The National Archives http://discovery.nationalarchives.gov.uk/ allows users search and to purchase probate copies of wills for £3.30 each. downloadable direct to your desktop. For this price, you can purchase copies of the wills of such celebrated Masonic figures as Desaguliers, Dermott and Dunckerley. For those investigating the lives of members of a particular Lodge, the online censuses, for which there is also a charge, are invaluable tools (www.nationalarchives.gov.uk/census).
The Old Bailey Proceedings are reports of criminal trials in London between 1674 and 1839. They have been transcribed and placed online by the Universities of Sheffield and Hertfordshire (www.oldbaileyonline.org).
They reveal aspects of London’s everyday life which are not recorded elsewhere, and among the trials will be found details of a theft during a Masonic initiation at the Goose and Gridiron in 1767, and the appearance of John Pine, the engraver of the first Book of Constitutions, as an expert witness in the trial of a man accused of forging a seal die.
The most fascinating material in the various NOF sites for the Masonic researcher are probably the various photographs of Masonic activities and artefacts.

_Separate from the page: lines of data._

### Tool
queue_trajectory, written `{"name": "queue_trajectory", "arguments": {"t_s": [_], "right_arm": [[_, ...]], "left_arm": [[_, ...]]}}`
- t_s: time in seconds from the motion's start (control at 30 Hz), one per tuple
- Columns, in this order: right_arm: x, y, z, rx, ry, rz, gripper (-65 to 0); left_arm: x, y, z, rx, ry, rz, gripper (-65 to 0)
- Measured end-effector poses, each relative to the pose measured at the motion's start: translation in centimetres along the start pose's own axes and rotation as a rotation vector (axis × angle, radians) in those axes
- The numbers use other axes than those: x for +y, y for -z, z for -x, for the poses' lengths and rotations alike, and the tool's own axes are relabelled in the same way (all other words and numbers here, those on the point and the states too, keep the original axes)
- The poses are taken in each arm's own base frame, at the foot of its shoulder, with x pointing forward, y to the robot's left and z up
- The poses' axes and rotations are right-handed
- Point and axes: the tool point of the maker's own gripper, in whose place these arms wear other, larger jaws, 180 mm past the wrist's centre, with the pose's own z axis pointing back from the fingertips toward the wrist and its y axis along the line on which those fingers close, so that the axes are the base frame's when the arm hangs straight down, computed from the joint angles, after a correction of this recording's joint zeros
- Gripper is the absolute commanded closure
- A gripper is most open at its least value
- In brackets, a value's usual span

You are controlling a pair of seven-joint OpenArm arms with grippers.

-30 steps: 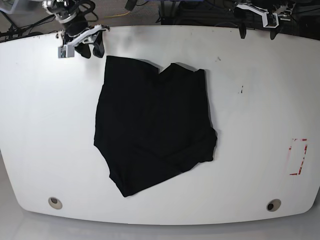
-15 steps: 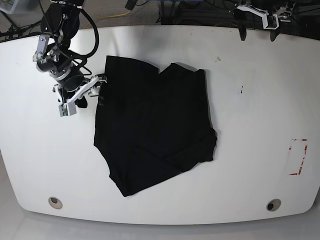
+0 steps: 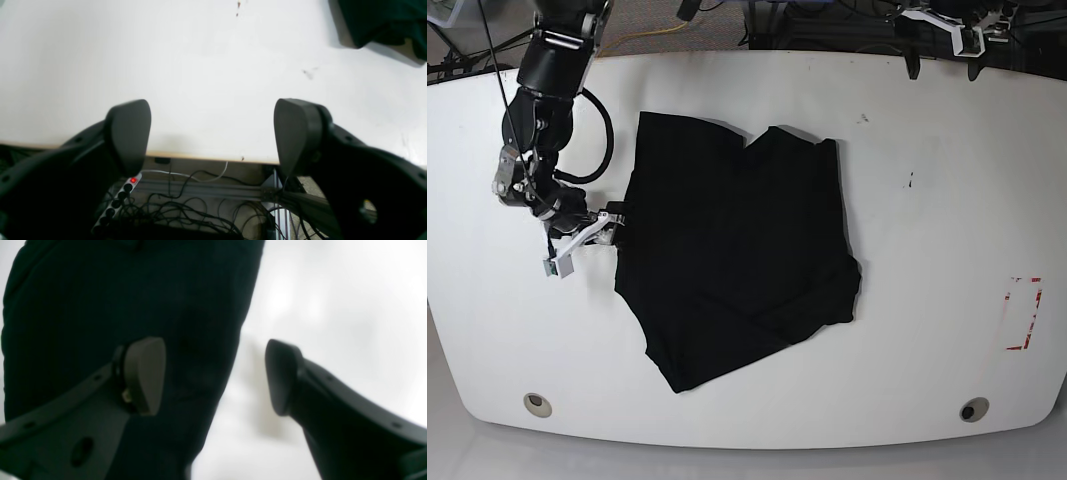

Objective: Fold the T-shirt properly
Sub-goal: 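Lower the right gripper to the black T-shirt's edge and grasp it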

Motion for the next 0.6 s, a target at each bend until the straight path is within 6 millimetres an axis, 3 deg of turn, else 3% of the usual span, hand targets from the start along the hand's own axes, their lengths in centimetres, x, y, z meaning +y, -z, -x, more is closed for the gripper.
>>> {"name": "queue_trajectory", "arguments": {"t_s": [0.2,0.4,0.5,0.6], "right_arm": [[-0.9,1.9,0.9,0.048,0.073,-0.015,-44.4],[0.7,3.1,1.3,0.002,0.119,-0.063,-44.1],[1.8,3.7,1.6,0.002,0.130,-0.086,-36.9],[2.6,4.2,2.0,-0.001,0.146,-0.101,-22.8]], "left_arm": [[-0.1,0.4,-0.4,-0.015,-0.002,0.000,-53.9],[-0.3,1.1,-1.2,-0.044,-0.007,0.006,-53.7],[-0.3,1.2,-1.2,-0.047,-0.007,0.007,-53.7],[-1.0,1.8,-1.8,-0.067,-0.013,0.024,-53.7]]}}
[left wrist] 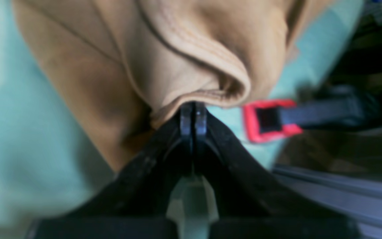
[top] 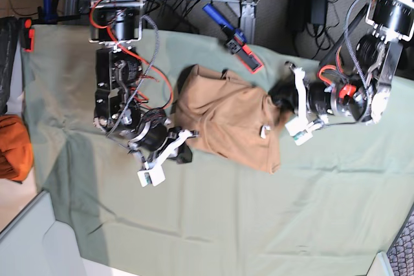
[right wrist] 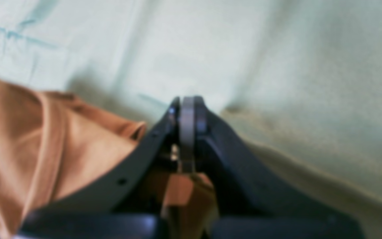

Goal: Fold the T-shirt properly
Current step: 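Press and square the folded bundle's sides with both grippers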

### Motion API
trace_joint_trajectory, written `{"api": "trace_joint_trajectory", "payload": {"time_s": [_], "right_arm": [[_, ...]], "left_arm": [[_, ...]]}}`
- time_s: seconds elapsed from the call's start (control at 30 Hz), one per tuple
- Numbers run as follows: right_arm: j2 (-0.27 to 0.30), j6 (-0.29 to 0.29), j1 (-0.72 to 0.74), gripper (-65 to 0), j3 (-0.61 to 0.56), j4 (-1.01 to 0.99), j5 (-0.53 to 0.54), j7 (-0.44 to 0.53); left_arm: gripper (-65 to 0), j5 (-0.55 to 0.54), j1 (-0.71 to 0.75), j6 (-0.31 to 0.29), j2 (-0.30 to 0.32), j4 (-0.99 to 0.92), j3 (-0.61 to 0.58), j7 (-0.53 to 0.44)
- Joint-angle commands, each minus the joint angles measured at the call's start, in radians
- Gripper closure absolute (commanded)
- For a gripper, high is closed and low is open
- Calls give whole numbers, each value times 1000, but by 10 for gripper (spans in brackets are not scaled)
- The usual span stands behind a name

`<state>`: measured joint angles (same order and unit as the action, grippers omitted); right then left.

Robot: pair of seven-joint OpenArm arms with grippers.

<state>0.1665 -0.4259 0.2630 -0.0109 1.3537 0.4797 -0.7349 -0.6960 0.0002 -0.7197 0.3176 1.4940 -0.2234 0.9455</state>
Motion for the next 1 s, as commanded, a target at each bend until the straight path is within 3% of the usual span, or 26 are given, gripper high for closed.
{"api": "trace_joint_trajectory", "payload": {"time_s": [0.0, 0.23, 0.43, 0.63, 0.97], "right_arm": [[19, -121, 22, 0, 4, 15, 26, 10], [69, -121, 22, 0, 5, 15, 115, -51], [74, -121, 5, 0, 5, 25, 218, -131], [74, -121, -81, 0, 5, 92, 221, -137], [40, -121, -257, 0, 5, 262, 238, -137]], "left_arm": [[0, 27, -43, 22, 10, -10, 7, -23], [0, 27, -206, 22, 9, -185, -2, -98], [0, 59, -325, 22, -21, -333, -63, -159], [0, 98, -403, 22, -84, -423, -80, -187], [0, 93, -435, 22, -121, -426, -87, -189]]}}
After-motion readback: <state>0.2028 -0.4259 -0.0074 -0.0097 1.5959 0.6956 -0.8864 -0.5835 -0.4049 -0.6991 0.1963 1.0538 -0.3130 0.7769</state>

The ‘Gathering the Jewels’ site from Wales includes a digitised copy of the programme of a Masonic bazaar held in Wrexham in 1912, and a procession of Freemasons, which was part of the civic procession to mark Queen Victoria’s Diamond Jubilee in 1897 (www.gtj.org.uk).
The Imagine York website features a photograph of James Melrose, who was Lord Mayor of York in 1876, lived to be 100, and was a Freemason for more than 75 years (www.imagineyork.co.uk).
But the most remarkable Masonic material on the internet is on the British Pathé website (www.britishpathe.com). This remarkable project has digitised the entire film archive of the famous newsreel firm. all the clips are available watch for free, and clips can be purchased online.
The archive gives extraordinary insights into every conceivable aspect of British life during the 20th century, and includes a number of films of Masonic stone-layings and processions in the 1920s, including the launch of the Masonic lifeboat The Duke of Connaught at Peterhead in 1922 and the unveiling of a memorial window at Sheffield Cathedral in 1920.
It has only been possible here to give a hint of the potential of the internet for the Masonic researcher. Anybody who spends an afternoon browsing through some of the sites mentioned here will certainly find an aspect of the history of Freemasonry that has not previously been noticed. However, to research and write the history of Freemasonry, simply unearthing new facts and documents is not enough.
It is necessary to place any discoveries in the context of current scholarly discussions and concerns. To establish what these are, the key tool still remains, for the time being, an old-fashioned library.